La vita di Galilei è divisa in 4 periodi, distinguibili in base ai testi che scrisse:

- Periodo pisano, durante il quale abbandona gli studi di medicina, in quanto di basavano su testi di
autorità, piuttosto che sull'osservazione, ed iniziò i suoi studi di matematica. Già in questo periodo è
convinto che la matematica sia lo strumento più efficace per conoscere la natura.

- Periodo padovano, gli anni più fecondi per le sue osservazioni con il cannocchiale e scrisse nel 1610 il
"Siderius Nuncius".

- Periodo fiorentino, in questo periodo professò apertamente le sue dottrine. E' il periodo in cui scrive "La
lettera a don Benedetto Castelli" nel 1613 e a Cristina di Lorena nel 1615, dove cercava di spiegare che le
sue idee non erano incompatibili con la fede. Infatti operò una distinzione tra fede e ragione e tra scrittura
sacra e natura. Nel 1623 pubblica il "Saggiatore" nel quale inizia ad affermare il carattere matematico della
natura. Nel 1616 subisce il primo processo che si concluse con un'ammonizione voluta da Bellarmino
mentre nel 1632 pubblica il "Dialogo sopra i due massimi sistemi" che gli costò nel 1633 un altro processo
nel quale abiura.

- Periodo di arcetri, quando si ritira dopo il suo secondo processo e muore cieco nel 1642.

Galilei aveva intuito la verità del copernicanesimo fin dall'inizio dei suoi studi e in seguito, grazie all'uso del
telescopio, egli pervenne ad alcune importanti scoperte, comunicate nel "Sidereus nuncius" nel 1610.

Il "Dialogo sopra i due massimi sistemi del mondo" venne scritto in forma dialogica e in fiorentino, per
diffondere l'opera. Galileo ha bisogno di personaggi dietro cui nascondersi per pubblicare le sue tesi, in
quanto sarebbe entrato in collisione con la chiesa, che aveva paura che cambiasse il modo di vedere il
mondo e di mettere in discussione che Dio fosse perfetto.
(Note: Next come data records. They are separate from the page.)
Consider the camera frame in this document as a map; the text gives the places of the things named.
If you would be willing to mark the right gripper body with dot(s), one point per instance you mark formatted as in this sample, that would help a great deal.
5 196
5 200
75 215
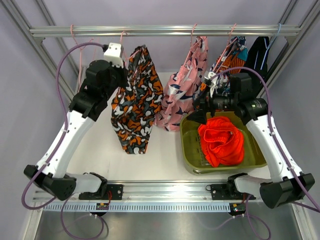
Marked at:
218 103

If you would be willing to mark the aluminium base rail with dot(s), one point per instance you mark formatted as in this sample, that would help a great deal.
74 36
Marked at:
143 191

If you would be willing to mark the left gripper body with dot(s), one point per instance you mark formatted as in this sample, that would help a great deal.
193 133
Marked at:
118 79

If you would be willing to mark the camouflage shorts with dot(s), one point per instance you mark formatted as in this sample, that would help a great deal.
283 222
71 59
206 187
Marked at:
134 107

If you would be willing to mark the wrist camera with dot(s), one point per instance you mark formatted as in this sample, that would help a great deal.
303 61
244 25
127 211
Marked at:
211 81
112 53

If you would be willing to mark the right aluminium frame post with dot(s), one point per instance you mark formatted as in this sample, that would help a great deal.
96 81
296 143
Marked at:
304 15

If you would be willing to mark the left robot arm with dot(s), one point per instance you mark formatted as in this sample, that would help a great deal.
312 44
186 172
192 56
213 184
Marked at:
50 174

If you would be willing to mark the olive green plastic bin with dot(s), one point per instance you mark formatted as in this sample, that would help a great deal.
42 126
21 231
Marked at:
195 161

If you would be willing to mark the pink hanger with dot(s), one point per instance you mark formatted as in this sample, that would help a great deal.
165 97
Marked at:
191 37
127 50
81 49
228 42

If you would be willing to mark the aluminium frame post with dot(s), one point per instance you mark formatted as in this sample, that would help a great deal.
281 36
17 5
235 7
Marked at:
304 15
24 26

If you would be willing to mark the blue orange patterned shorts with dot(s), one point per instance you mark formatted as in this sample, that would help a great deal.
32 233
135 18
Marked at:
234 55

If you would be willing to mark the white slotted cable duct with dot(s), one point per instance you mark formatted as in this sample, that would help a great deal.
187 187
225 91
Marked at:
141 207

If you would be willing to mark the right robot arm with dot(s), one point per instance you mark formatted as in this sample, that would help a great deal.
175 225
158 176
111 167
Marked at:
287 183

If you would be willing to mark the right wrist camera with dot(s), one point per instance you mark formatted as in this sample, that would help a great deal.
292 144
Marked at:
211 81

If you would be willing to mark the pink shark print shorts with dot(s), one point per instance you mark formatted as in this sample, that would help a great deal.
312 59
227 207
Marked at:
180 90

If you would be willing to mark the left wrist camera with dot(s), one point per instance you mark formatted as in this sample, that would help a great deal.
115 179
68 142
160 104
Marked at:
112 53

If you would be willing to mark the left aluminium frame post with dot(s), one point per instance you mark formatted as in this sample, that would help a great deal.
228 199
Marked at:
24 26

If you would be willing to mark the aluminium hanging rail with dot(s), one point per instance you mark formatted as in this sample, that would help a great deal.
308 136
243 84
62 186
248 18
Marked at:
163 30

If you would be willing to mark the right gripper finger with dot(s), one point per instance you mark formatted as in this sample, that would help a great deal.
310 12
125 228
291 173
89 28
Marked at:
201 101
198 116

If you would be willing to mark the black shorts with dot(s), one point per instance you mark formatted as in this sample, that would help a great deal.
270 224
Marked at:
257 45
Dunque sceglie Simplicio dalla mentalità
conservatrice e tradizionalista, per rappresentare il papa Urbano VIII; Salviati che incarna l'intelligenza
anticonformista, per rappresentare Copernico; Sagredo che rappresenta un tipo di personalità portata a
simpatizzare entrambe le dottrine. Il dialogo è diviso in 4 giornate:

1) Galilei pone sotto accusa la distinzione aristotelica tra l mondo celeste e quello terrestre;

2) è dedicata alla confutazione degli argomenti contro il moto della Terra;

3) viene dimostrato il moto di rotazione della Terra;

4) Galilei espone la sua dottrina delle maree.
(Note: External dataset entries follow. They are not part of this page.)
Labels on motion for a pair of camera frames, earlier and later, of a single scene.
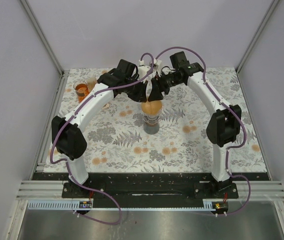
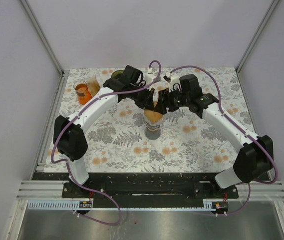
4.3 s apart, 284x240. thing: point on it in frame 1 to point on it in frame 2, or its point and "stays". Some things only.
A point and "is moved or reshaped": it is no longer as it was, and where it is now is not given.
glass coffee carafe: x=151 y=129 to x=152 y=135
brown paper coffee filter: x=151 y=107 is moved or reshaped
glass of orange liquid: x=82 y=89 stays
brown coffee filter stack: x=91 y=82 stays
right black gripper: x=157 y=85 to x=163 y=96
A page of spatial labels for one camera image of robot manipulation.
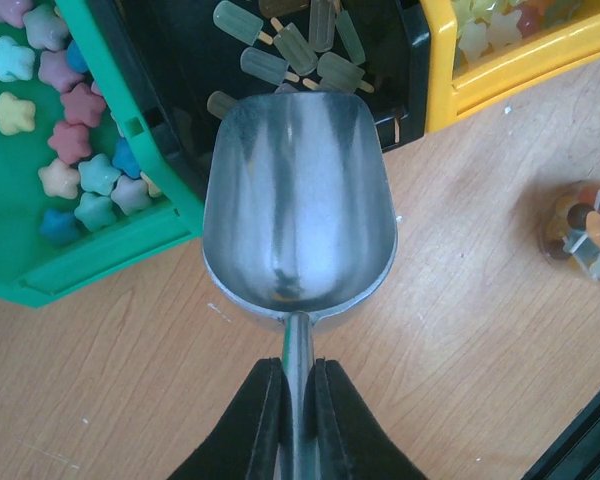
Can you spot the black aluminium rail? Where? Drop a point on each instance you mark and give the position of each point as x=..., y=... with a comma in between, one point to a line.
x=575, y=454

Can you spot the green plastic bin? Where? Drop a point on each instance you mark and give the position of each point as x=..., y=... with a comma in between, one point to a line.
x=84, y=189

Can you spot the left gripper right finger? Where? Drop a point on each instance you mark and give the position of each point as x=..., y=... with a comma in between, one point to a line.
x=352, y=444

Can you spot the black bin with popsicle candies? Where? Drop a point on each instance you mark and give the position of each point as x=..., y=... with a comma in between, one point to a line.
x=172, y=58

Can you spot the yellow plastic bin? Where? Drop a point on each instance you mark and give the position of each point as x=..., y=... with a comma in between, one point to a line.
x=455, y=94

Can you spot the clear plastic jar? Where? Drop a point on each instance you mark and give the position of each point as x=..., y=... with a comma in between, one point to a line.
x=569, y=233

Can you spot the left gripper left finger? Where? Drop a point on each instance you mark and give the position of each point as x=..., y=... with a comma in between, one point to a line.
x=244, y=442

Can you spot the metal scoop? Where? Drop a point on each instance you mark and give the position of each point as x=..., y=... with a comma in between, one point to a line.
x=299, y=229
Nella lettera a Don Benedetto Castelli , Galilei parla di sensate esperienze e necessarie dimostrazioni: la
prima indica il momento osservativo-induttivo della scienza o momento sperimentale; la seconda indica i
ragionamenti logici condotti su base matematica che portano a delle ipotesi in seguito da verificare. Nel
primo caso si parla di induzione, cioè dall'osservazione si scoprono le leggi che regolano i fenomeni; nel
secondo caso si parla di deduzione, che si basa più sui ragionamenti.